Exercise instructions: The pictures in the data below are to be omitted; all else must be duplicated exactly.

Material provided:
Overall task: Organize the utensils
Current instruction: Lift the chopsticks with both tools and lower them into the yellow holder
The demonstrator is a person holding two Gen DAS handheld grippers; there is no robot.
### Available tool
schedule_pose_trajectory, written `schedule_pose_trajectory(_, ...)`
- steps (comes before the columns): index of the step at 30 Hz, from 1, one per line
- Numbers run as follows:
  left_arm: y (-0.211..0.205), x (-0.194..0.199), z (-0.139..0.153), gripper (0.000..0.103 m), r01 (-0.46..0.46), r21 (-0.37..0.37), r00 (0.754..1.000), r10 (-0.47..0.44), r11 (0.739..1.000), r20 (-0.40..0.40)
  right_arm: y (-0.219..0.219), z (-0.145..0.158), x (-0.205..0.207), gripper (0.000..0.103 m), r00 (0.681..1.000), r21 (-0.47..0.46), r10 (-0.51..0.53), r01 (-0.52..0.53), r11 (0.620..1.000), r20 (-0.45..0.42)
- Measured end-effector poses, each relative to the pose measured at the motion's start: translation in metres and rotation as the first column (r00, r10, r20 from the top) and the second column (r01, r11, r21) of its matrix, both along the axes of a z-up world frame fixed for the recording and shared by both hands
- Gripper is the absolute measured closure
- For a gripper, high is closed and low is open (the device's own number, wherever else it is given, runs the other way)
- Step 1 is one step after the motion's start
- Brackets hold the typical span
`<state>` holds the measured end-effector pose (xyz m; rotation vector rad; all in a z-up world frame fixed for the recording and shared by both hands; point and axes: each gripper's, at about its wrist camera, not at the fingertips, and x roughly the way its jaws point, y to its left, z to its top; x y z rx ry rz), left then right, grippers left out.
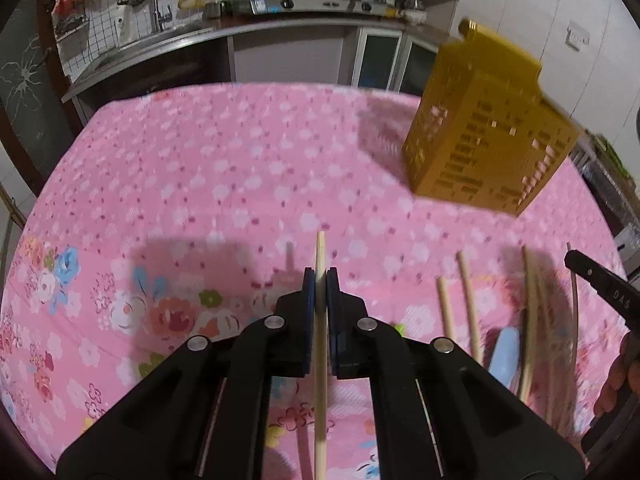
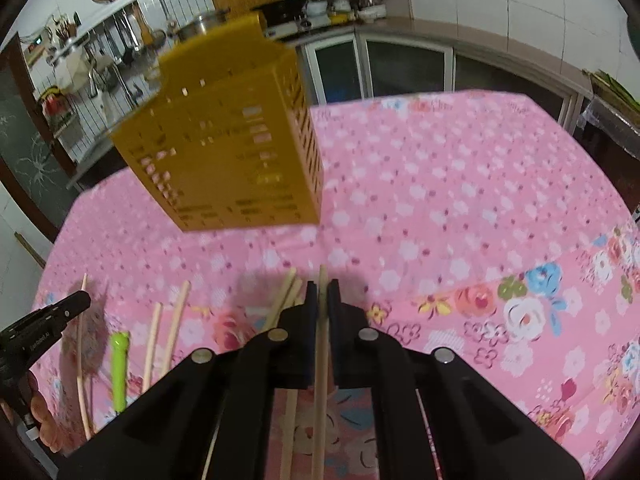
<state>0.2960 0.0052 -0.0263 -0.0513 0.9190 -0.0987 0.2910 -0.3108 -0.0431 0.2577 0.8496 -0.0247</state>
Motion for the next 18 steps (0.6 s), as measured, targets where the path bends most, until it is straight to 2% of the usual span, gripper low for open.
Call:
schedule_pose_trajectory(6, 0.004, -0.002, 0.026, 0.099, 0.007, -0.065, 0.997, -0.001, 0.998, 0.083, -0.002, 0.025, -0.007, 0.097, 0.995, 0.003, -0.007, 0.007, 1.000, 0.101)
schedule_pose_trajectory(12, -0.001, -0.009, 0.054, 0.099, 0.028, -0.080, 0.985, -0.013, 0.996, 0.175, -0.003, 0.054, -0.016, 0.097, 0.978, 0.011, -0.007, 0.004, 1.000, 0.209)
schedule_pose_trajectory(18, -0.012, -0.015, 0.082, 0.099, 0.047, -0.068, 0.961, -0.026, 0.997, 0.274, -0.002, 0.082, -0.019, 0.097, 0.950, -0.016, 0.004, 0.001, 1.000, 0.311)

Answer space:
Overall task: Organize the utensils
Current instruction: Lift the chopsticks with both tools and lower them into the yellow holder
The demonstrator is a person holding two Gen DAS handheld grippers; there is no robot.
### Available tool
schedule_pose_trajectory, written `schedule_pose_trajectory(_, ...)`
- steps (comes before the columns): index of the step at 30 Hz, from 1, one per line
- Numbers run as follows:
  left_arm: y (-0.211..0.205), x (-0.194..0.199), z (-0.139..0.153), gripper (0.000..0.103 m), r01 (-0.46..0.46), r21 (-0.37..0.37), r00 (0.754..1.000), r10 (-0.47..0.44), r11 (0.739..1.000), r20 (-0.40..0.40)
  right_arm: y (-0.219..0.219), z (-0.145..0.158), x (-0.205..0.207), gripper (0.000..0.103 m), r00 (0.681..1.000), r21 (-0.47..0.46), r10 (-0.51..0.53), r01 (-0.52..0.53), r11 (0.620..1.000), r20 (-0.45..0.42)
- Measured end-effector poses, each relative to the pose measured at the motion's start: translation in metres and rotation as the first column (r00, r10, r20 from the top) and the second column (r01, r11, r21) of its matrix, both along the axes of a z-up world frame fixed for the recording and shared by both hands
- Gripper is the absolute measured closure
- For a gripper, high is closed and low is open (the device's own number, wherever else it is given, runs the other way)
- Step 1 is one step after the motion's start
- Brackets hold the typical span
`<state>` holds the measured end-effector pose (xyz m; rotation vector rad; all in a z-up world frame fixed for the recording and shared by both hands; point and axes: each gripper's, at about its wrist camera, not at the fingertips, and x roughly the way its jaws point, y to its left, z to its top; x y z rx ry rz), left then right, grippers left out.
<state>0.2960 0.0052 -0.0263 -0.0513 0.9190 -0.0987 0.2910 -0.3108 -0.0431 0.2577 0.8496 -0.0247</state>
Motion for the next 18 steps (0.6 s), as measured, targets where the path bends most, until it is straight to 2% of the usual span, gripper low for open.
Call:
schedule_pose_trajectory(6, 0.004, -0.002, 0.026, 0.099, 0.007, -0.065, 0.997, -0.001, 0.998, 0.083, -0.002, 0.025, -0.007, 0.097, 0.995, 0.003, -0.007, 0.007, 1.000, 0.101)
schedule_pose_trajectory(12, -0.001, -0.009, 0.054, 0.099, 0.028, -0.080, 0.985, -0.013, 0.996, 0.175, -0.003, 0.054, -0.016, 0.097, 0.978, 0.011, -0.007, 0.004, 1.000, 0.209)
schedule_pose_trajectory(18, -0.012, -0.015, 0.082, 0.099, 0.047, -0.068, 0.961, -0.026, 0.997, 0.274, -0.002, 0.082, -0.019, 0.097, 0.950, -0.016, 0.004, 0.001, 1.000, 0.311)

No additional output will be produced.